ですが、実はこの印象的なエピソード、元々の原作とは違うって知ってますか?とりあえず、現在の桃太郎のお話を振り返ってみましょう。

あるところにおじいさんとおばあさんがいました。ある日おばあさんが川で洗濯をしていると、川上から大きな桃が流れてきます。

おばあさんはその桃を拾って帰り、おじいさんと一緒に食べるために割ろうとした瞬間、桃は勝手に割れて、中から元気な男の子が出てきます。おじいさんとおばあさんは、その子に桃太郎と名付けて大事に育てます。

やがて、大きく強く成長した桃太郎は、近所に悪い鬼が出て悪さをしているという情報を聞いて、鬼を退治に行きます。おじいさんとおばあさんは、桃太郎にきびだんごを作って持たせてやりました。

道中で、犬と猿とキジに出会います。彼らはきびだんごをもらう代わりに、桃太郎の鬼退治に同行しました。間もなく鬼のいる鬼が島に着いた桃太郎たちは、鬼を一気に倒して、鬼の持っていた財宝を抱えておじいさんおばあさんの元へ帰り、幸せに暮らしました。

以上が現代の大まかなあらすじです。
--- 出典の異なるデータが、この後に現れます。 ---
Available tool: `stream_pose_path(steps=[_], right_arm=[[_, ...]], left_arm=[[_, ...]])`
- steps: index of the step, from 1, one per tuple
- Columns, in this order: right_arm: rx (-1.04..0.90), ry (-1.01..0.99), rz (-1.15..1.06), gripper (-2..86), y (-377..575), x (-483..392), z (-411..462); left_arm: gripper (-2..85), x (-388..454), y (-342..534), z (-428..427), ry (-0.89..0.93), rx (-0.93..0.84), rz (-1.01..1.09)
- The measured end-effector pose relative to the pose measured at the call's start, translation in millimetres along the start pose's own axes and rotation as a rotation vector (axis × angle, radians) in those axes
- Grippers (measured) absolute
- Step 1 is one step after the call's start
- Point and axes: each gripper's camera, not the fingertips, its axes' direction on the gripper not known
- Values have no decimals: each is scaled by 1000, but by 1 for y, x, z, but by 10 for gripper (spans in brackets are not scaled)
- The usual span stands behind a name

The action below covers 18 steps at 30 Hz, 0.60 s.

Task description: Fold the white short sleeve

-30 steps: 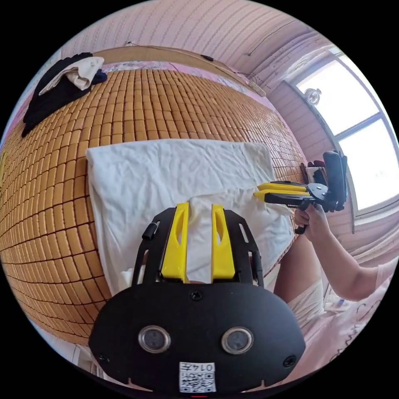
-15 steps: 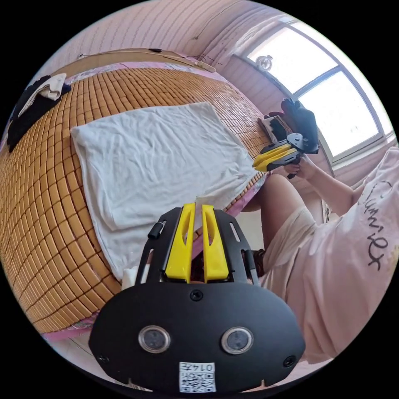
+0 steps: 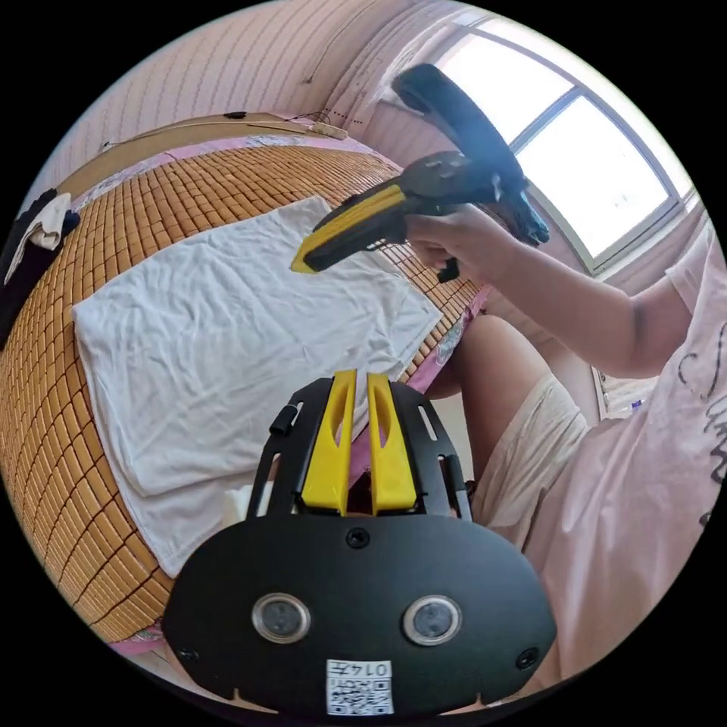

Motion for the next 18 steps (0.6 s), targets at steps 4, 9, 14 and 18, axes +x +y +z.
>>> stream_pose_path(steps=[4, 9, 14, 18], right_arm=[[-103, -2, 13, -9, -87, 24, 26], [-294, 17, -50, -10, -148, 37, 63], [-352, 24, -114, -10, -187, 46, 59], [-401, 11, -107, -10, -204, 56, 75]], left_arm=[[4, 28, -2, 48, -116, -131, 109], [-7, 41, 8, 61, -151, -111, 142], [-10, 42, 14, 68, -102, -100, 106], [-10, 44, 20, 73, -93, -74, 78]])
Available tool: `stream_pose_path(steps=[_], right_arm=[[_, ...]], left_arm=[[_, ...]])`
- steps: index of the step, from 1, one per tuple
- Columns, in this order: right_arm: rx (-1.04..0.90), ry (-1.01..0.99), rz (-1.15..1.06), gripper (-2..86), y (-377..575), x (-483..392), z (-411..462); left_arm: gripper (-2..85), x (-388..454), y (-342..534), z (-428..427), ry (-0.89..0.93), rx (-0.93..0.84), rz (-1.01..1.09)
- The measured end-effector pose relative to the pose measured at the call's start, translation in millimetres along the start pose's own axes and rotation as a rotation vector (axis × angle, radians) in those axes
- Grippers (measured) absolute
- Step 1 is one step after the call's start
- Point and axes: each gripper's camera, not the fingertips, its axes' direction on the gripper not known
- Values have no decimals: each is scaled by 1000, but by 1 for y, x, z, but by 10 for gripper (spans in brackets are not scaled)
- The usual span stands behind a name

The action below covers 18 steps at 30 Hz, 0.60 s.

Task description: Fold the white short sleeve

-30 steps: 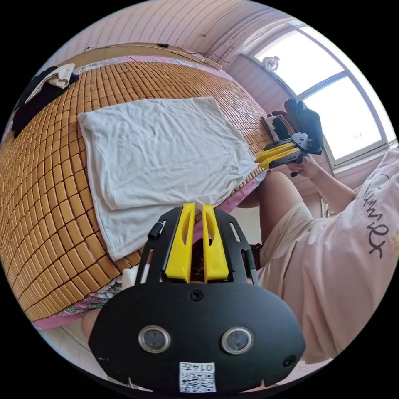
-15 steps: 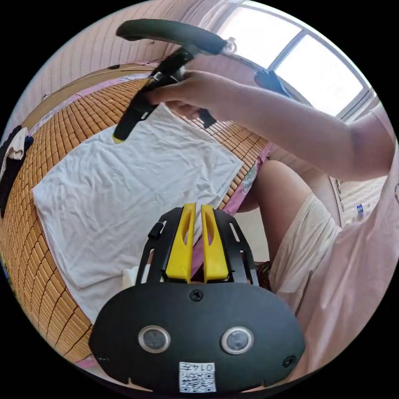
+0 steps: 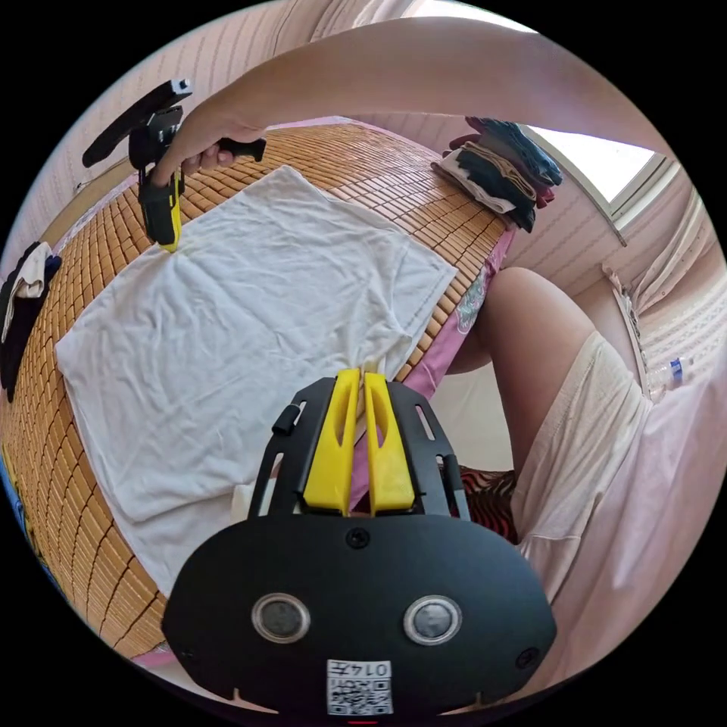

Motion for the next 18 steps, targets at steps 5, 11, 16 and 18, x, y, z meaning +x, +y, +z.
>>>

桃太郎は、さかのぼれば室町時代に作られた童話であると言われており、世の中に広まったのは江戸時代のことです。

その後、明治時代に確立したエピソードでは、桃太郎は桃から産まれたのではなく、流れてきた桃を食べて若返ったおじいさんとおばあさんが子づくりをして、その結果産まれたのが桃太郎である、というあらすじが主流になっていました。

その他、桃太郎のゆかりの地と言えば、岡山駅前に桃太郎と犬、猿、キジの像なども建っていることもあり、「岡山県」を思い浮かべる方が多いかと思います。

桃太郎と岡山県が結びつけられているのは、桃太郎がおじいさんおばあさんに持たせてもらったきびだんごに深い関係があります。

というのも、きびだんごの「黍(きび)」と、岡山の江戸時代の名産品が「吉備(きび)だんご」であったことに関係があると考えられているからです。

しかし実際のところ、桃太郎と縁のあるきびだんごと、岡山県の名産の吉備団子が同一であるかどうかは、はっきりしたことはわかっていません。

また、桃太郎のゆかりの地とされる地域も、岡山県以外に、愛知県の犬山市(桃太郎神社)や奈良県の磯城郡など、いくつかの地域が挙げられます。

その他、地域によっては桃太郎が正義感あふれる性格ではなくて、何にしてもものぐさな性格で、周りに「やれ」と言われて受動的に仕方なく鬼退治に行くバージョンもあるようです。

同じ物語でも、その昔、伝えた人次第で伝言ゲームのように、あらすじや主人公の性格も変化してしまったのでしょう。

あなたの住んでいる地域とは、離れた場所に故郷を持っている友人に、桃太郎含め別の昔話についても聞いてみれば、もしかしたら知っている話とはひと味違った昔話が聞けるかも知れませんね。